**Your task**
In the records below, find the line containing "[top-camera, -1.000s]" and the line containing "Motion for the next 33". Give again exactly those lines and every line between them, omitting the pictures.

### Working data

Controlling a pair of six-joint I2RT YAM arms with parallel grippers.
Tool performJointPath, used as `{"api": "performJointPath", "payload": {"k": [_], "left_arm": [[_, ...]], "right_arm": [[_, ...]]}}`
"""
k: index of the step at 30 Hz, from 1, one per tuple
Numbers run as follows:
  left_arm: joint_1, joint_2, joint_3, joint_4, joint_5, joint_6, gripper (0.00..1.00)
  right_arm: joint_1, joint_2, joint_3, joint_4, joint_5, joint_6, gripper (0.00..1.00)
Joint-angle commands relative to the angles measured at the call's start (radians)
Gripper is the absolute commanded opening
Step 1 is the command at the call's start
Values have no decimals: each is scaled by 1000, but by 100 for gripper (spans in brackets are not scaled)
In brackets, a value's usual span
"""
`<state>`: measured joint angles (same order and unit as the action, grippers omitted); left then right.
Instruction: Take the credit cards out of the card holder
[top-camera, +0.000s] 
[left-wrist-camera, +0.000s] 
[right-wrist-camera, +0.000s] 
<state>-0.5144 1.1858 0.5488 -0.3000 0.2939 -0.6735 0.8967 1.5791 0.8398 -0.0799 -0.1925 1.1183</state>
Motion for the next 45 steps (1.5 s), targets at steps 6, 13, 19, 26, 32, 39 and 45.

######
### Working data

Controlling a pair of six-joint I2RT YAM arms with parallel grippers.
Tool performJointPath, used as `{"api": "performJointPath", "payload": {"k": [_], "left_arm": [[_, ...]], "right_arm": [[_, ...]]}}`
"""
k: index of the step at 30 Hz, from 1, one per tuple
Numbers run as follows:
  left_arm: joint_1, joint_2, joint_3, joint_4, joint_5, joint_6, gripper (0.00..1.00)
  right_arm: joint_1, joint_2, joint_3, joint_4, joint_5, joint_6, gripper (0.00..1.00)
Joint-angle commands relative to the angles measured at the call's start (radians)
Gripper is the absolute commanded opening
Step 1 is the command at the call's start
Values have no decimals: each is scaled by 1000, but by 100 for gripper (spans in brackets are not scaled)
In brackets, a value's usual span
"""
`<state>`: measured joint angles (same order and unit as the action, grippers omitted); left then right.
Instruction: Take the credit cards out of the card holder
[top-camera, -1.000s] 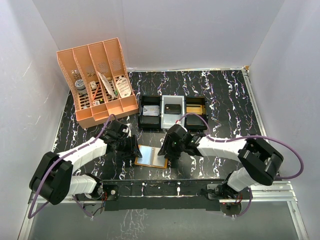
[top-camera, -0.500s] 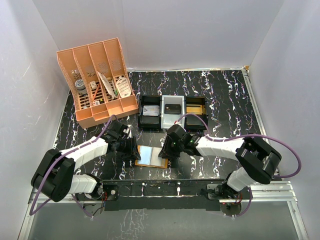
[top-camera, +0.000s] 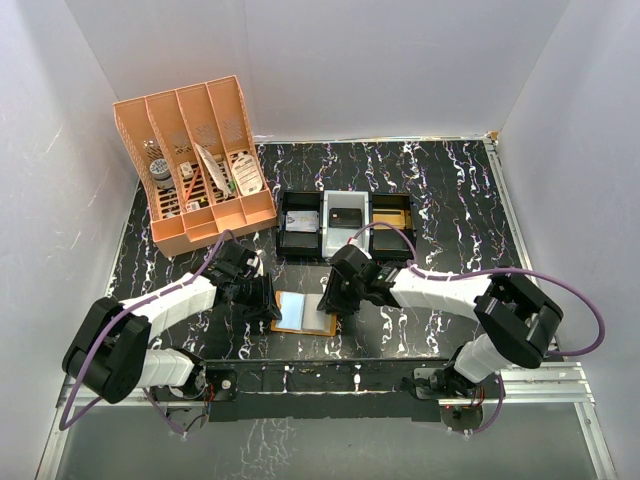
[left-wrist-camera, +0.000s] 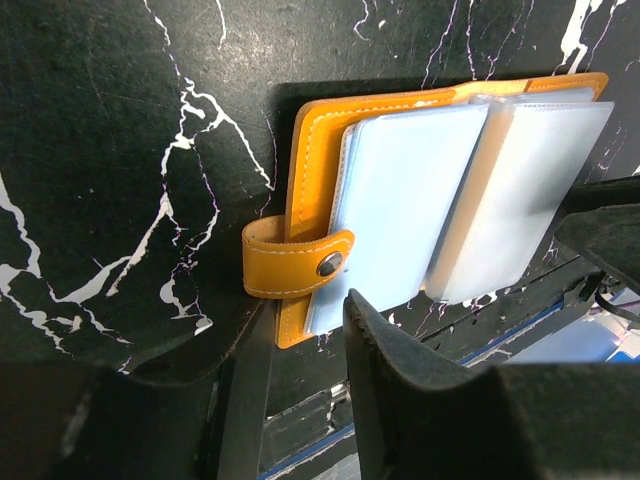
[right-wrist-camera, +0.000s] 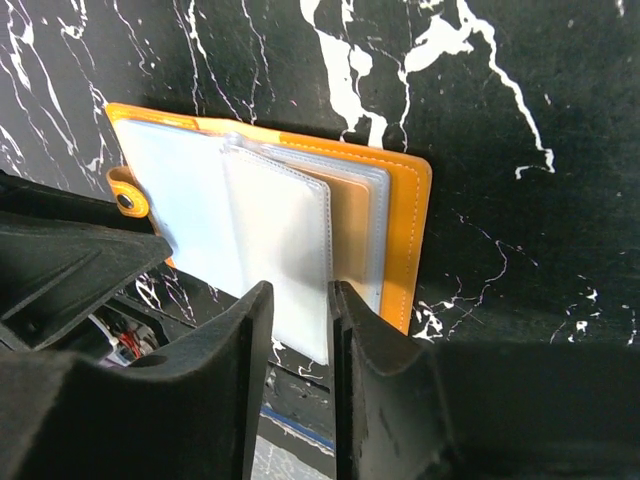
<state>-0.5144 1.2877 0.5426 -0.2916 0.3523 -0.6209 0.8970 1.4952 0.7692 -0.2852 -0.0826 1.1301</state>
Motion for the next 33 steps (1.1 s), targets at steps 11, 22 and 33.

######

**Completed exercise**
[top-camera, -1.000s] 
[top-camera, -0.500s] 
[top-camera, +0.000s] 
[left-wrist-camera, +0.000s] 
[right-wrist-camera, +0.000s] 
<state>-0.5144 1.2877 0.5426 -0.2916 0.3523 -0.6209 0.8970 1.4952 0.7692 -0.2852 -0.0826 1.1301</state>
Motion for the next 33 steps (1.1 s), targets at steps 11, 22 and 33.

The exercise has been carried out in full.